Es gilt zuerst, die unterschiedlichen Identitäten in einem professionellen IAM mit zentralem Verzeichnisdienst zu konsolidieren. Unverzichtbare Basis einer Zero-Trust-Strategie sind dabei Funktionen wie Single-Sign-On (SSO) und Multi-Faktor-Authentifizierung (MFA). Diese Zugriffstechnologien sollten nicht nur bei den eigenen Mitarbeitern zum Einsatz kommen, sondern alle Benutzer mit einbeziehen, die Zugang zu Systemen und Anwendungen benötigen, d.h. auch Geschäftspartner, Zulieferer und Dienstleister. Darüber hinaus ist die Vereinheitlichung von Zugriffsrichtlinien für alle Anwendungen und Server wichtig, damit die IT-Abteilung die Infrastruktur ganzheitlich verwalten und kontrollieren kann.

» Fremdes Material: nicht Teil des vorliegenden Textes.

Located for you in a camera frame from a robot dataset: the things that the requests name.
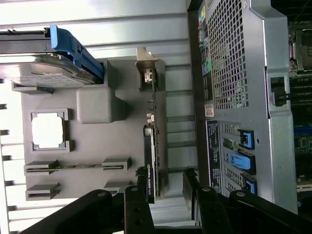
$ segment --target metal grille
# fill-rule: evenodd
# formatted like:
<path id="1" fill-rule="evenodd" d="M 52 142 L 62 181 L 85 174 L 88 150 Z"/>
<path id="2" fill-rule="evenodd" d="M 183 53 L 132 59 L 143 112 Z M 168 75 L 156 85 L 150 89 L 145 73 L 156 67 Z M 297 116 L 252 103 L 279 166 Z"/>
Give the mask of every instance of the metal grille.
<path id="1" fill-rule="evenodd" d="M 224 161 L 229 162 L 229 155 L 223 152 Z"/>
<path id="2" fill-rule="evenodd" d="M 230 192 L 233 192 L 236 190 L 235 187 L 230 182 L 227 182 L 226 189 L 229 190 Z"/>
<path id="3" fill-rule="evenodd" d="M 238 184 L 240 187 L 243 187 L 243 177 L 236 173 L 234 170 L 232 170 L 231 168 L 227 167 L 225 170 L 225 174 L 231 179 L 233 180 L 236 184 Z"/>
<path id="4" fill-rule="evenodd" d="M 216 109 L 248 107 L 241 0 L 221 0 L 208 20 Z"/>
<path id="5" fill-rule="evenodd" d="M 227 124 L 227 123 L 222 124 L 222 131 L 224 133 L 240 136 L 238 129 L 239 129 L 239 125 Z"/>

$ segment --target label sticker
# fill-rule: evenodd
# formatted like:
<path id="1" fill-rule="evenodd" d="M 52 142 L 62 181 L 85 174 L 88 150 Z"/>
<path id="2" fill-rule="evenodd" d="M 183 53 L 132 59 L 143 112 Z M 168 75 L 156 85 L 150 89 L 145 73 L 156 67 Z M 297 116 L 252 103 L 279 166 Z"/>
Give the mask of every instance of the label sticker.
<path id="1" fill-rule="evenodd" d="M 213 104 L 206 104 L 205 105 L 205 116 L 206 117 L 214 117 L 215 116 Z"/>
<path id="2" fill-rule="evenodd" d="M 217 121 L 206 121 L 210 186 L 222 193 L 219 128 Z"/>
<path id="3" fill-rule="evenodd" d="M 204 6 L 203 9 L 201 9 L 201 14 L 200 14 L 202 20 L 206 18 L 206 7 Z"/>

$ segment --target mounting hole
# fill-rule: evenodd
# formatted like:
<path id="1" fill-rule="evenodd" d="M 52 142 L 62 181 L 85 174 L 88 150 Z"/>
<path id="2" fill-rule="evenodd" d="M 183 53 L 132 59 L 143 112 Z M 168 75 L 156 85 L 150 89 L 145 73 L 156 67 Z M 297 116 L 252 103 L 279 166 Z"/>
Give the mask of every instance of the mounting hole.
<path id="1" fill-rule="evenodd" d="M 138 225 L 138 226 L 141 226 L 142 220 L 136 220 L 136 221 L 135 221 L 135 224 Z"/>

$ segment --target hard drive
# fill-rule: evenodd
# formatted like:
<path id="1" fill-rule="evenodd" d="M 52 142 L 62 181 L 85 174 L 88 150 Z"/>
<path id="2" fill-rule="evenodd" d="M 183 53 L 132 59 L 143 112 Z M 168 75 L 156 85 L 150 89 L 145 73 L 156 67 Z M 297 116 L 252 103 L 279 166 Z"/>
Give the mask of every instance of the hard drive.
<path id="1" fill-rule="evenodd" d="M 102 80 L 55 53 L 0 55 L 0 77 L 23 86 L 77 88 Z"/>
<path id="2" fill-rule="evenodd" d="M 104 66 L 67 30 L 0 32 L 0 77 L 31 87 L 104 83 Z"/>

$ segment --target blue tab
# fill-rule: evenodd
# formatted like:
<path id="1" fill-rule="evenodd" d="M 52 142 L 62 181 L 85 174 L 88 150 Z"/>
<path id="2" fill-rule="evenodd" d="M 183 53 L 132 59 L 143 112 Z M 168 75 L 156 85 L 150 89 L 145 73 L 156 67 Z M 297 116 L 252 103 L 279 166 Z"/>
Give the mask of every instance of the blue tab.
<path id="1" fill-rule="evenodd" d="M 251 168 L 250 159 L 238 153 L 229 153 L 229 164 L 244 170 Z"/>
<path id="2" fill-rule="evenodd" d="M 247 129 L 239 129 L 238 131 L 240 132 L 239 146 L 248 150 L 254 150 L 254 132 Z"/>
<path id="3" fill-rule="evenodd" d="M 104 67 L 69 31 L 51 25 L 50 34 L 52 49 L 67 52 L 73 57 L 73 63 L 77 68 L 84 66 L 99 78 L 104 79 Z"/>
<path id="4" fill-rule="evenodd" d="M 250 189 L 250 192 L 252 193 L 252 194 L 255 194 L 255 184 L 253 184 L 253 183 L 250 183 L 249 181 L 247 181 L 246 180 L 246 184 L 248 184 L 248 189 Z"/>

  • Phase 2: Kontextabhängiger Zugriff

Die nächste Implementierungsphase von Zero-Trust-Sicherheit beinhaltet die Erstellung kontextbasierter Zugriffsrichtlinien. Zum Kontext gehören Informationen über den Benutzer, die Anwendung, auf welche zugegriffen werden soll, das verwendete Gerät, den Standort sowie das Netzwerk. So kann beispielsweise mit einer Richtlinie festgelegt werden, dass verwaltete Endpoints aus dem Firmennetzwerk nahtlosen Zugriff erhalten, während noch nicht erfasste Endgeräte, die sich zudem von öffentlichen Standorten aus anzumelden versuchen, zur Multi-Faktor-Authentifizierung aufgefordert werden. Unternehmen können auch über Benutzergruppen hinweg mehrere Faktoren einsetzen und so eine Step-up-Authentifizierung umsetzen. Beispielsweise könnte für risikoarme Benutzer ohne Smartphones eine Einmalkennung ausreichen, während für risikoreiche Ziele eine Authentifizierung mittels zweier Faktoren notwendig wäre.

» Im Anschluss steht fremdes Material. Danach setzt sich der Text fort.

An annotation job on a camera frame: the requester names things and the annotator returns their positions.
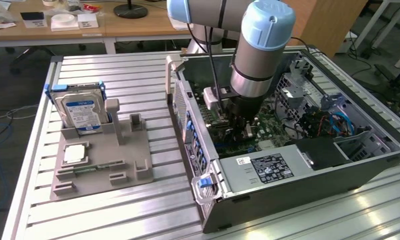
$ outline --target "sticker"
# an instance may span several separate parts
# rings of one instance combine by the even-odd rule
[[[294,177],[287,161],[280,153],[252,159],[260,181],[264,184]]]
[[[243,164],[250,164],[251,163],[251,157],[246,156],[246,157],[240,157],[236,159],[238,164],[243,165]]]
[[[100,36],[103,36],[103,34],[101,33],[84,33],[81,36],[83,37],[100,37]]]
[[[93,112],[95,102],[92,100],[67,102],[65,105],[73,126],[79,130],[91,131],[100,128],[101,122],[99,114]]]

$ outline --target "motherboard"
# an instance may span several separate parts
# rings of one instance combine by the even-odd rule
[[[291,137],[286,131],[284,123],[275,115],[271,100],[264,101],[259,114],[250,122],[251,132],[244,132],[242,136],[235,137],[230,121],[216,110],[208,110],[203,101],[203,92],[197,90],[195,95],[199,96],[199,109],[220,158],[279,148],[292,143],[291,138],[296,135]]]

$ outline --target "hard drive label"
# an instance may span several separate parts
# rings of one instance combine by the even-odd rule
[[[260,181],[264,184],[294,177],[280,153],[251,159]]]
[[[67,109],[71,115],[73,126],[83,131],[92,131],[101,127],[99,114],[93,112],[95,102],[73,101],[68,102]]]

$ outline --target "gray plastic holder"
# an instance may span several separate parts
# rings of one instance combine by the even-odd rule
[[[105,100],[112,122],[103,132],[79,135],[75,128],[63,128],[56,156],[51,200],[64,200],[153,181],[152,156],[145,120],[139,113],[119,120],[117,99]],[[85,157],[64,164],[65,149],[83,145]]]

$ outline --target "power supply label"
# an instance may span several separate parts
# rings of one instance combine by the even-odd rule
[[[294,173],[280,153],[251,159],[251,162],[259,179],[264,184],[294,177]]]

Auch das sichere Offboarding sollte in dieser Implementierungsstufe geregelt werden. Verlässt ein Mitarbeiter das Unternehmen, stellt dann die automatisierte Identitätsvergabe sicher, dass sein Zugriff ab dem Ausscheidungsdatum gesperrt ist. Wechselt jemand nur innerhalb des Unternehmens seine Funktion, kann die IAM-Software ebenfalls automatisiert dafür sorgen, dass der Benutzer fortan nur Zugriff auf die Tools hat, die er für seine neue Tätigkeit benötigt. Schließlich sollte das Richtlinienmanagement auch den sicheren Zugriff auf APIs umfassen.

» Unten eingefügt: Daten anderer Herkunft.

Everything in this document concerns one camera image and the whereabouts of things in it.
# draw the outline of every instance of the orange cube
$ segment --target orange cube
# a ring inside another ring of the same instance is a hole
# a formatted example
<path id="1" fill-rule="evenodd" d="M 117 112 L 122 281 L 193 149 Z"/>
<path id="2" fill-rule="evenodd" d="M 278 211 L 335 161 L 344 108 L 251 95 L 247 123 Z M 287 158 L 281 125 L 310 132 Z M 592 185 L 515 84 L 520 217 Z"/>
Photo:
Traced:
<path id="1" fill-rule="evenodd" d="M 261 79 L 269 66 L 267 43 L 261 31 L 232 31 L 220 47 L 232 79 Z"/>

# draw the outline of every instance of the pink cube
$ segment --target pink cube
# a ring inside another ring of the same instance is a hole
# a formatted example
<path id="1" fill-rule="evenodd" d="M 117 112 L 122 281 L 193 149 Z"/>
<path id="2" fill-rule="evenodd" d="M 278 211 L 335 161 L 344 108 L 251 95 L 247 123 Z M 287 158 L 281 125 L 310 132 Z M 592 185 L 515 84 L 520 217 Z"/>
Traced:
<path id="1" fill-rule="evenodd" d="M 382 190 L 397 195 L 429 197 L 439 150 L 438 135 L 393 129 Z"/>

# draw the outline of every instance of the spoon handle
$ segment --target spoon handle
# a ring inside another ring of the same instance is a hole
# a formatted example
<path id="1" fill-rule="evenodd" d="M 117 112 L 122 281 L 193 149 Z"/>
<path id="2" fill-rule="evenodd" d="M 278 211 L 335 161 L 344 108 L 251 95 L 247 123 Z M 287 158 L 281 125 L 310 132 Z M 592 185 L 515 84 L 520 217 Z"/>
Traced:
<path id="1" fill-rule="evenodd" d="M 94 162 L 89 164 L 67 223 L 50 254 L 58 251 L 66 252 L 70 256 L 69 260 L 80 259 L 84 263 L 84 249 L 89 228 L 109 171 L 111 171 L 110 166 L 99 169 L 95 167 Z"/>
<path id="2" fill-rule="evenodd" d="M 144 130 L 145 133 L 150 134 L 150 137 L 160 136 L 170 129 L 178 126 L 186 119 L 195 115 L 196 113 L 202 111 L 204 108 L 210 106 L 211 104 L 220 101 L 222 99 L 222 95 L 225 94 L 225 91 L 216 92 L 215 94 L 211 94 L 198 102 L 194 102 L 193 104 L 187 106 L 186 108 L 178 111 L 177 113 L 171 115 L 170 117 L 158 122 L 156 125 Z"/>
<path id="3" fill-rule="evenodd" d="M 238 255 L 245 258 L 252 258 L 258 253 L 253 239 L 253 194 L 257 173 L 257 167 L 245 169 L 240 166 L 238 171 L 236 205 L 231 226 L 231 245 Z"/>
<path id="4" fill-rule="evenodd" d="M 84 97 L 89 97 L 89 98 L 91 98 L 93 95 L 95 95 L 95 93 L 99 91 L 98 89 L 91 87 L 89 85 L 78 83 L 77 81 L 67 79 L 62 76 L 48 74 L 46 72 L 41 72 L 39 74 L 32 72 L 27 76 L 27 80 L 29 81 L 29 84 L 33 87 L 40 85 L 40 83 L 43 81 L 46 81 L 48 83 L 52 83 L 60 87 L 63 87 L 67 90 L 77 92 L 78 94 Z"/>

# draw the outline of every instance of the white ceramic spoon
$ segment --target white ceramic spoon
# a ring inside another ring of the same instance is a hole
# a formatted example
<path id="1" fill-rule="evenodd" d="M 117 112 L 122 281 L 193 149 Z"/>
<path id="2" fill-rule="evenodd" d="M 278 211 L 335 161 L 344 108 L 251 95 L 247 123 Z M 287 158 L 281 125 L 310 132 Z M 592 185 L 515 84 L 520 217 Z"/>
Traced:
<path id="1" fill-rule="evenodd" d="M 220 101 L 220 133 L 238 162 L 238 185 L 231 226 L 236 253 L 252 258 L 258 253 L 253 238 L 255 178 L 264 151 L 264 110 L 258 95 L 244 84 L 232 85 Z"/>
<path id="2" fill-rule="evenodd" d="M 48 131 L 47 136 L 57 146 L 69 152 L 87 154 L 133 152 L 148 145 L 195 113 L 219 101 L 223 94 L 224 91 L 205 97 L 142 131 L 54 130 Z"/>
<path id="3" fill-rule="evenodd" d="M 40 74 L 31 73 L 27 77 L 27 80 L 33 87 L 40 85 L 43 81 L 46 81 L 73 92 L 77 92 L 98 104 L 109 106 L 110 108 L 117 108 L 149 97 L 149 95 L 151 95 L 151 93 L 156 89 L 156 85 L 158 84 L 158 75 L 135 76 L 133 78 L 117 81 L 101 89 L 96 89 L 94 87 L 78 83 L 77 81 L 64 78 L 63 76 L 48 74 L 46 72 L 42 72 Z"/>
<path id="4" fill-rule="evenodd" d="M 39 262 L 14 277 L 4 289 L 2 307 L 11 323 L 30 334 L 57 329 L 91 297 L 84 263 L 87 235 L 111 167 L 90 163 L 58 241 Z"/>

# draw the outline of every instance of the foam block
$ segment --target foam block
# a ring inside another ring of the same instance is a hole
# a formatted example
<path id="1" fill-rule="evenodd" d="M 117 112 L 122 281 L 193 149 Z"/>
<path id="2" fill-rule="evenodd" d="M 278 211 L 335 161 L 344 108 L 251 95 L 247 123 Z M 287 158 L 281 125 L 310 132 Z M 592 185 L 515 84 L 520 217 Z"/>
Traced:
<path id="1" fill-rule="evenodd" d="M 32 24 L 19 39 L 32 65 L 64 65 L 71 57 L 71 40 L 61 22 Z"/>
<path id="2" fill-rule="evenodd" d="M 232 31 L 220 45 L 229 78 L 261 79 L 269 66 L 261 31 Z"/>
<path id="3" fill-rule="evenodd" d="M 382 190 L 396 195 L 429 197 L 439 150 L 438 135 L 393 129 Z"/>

  • Phase 3: Adaptive Workforce

Am Schluss der Zero-Trust-Implementierung steht die Authentifizierung und Autorisierung des Zugriffsprozesses. Diese Sicherheitsfunktion geht über die punktuelle Authentifizierung am Ort des Zugangs hinaus und ergänzt diese um eine fortlaufende adaptive und risikoabhängige Bewertung des Nutzerverhaltens. Auf der Grundlage der Kontextdaten aus Phase 2 lässt sich das Risiko jedes Authentifizierungsvorgangs bestimmen und das Sicherheitslevel bei Bedarf anpassen. Ändert sich ein Aspekt des Benutzerkontexts, reagiert die adaptive Authentifizierungslösung sofort und fordert gegebenenfalls einen zweiten Faktor an. Letztendlich entsteht so nicht nur mehr Sicherheit durch intelligente Zugangskontrollen, sondern auch mehr Benutzerfreundlichkeit. Denn sogar eine Authentifizierung ohne Kennwort ist möglich, sofern der IT-Administrator in einer entsprechenden Richtlinie festgelegt hat, dass beispielsweise ein Hardware-Token als primärer Authentifizierungsfaktor das Passwort ersetzt.

 

Fazit

Die meisten Unternehmen stehen beim Thema Zero-Trust heute noch ganz am Anfang. Doch angesichts dynamischer Arbeitswelten und wachsender Cyberbedrohungen besteht Handlungsbedarf bei der IT-Sicherheit. Fachhändler und Systemhäuser sollten ihre Kompetenzen dahingehend ausbauen und Unternehmen bei der Implementierung eines Zero-Trust-Ansatzes unterstützen. Hersteller wie Okta haben sich auf ein richtliniengesteuertes und verhaltensbezogenes Identitäts- und Zugriffsmanagement spezialisiert und bieten hierfür entsprechende Cloud-Lösungen.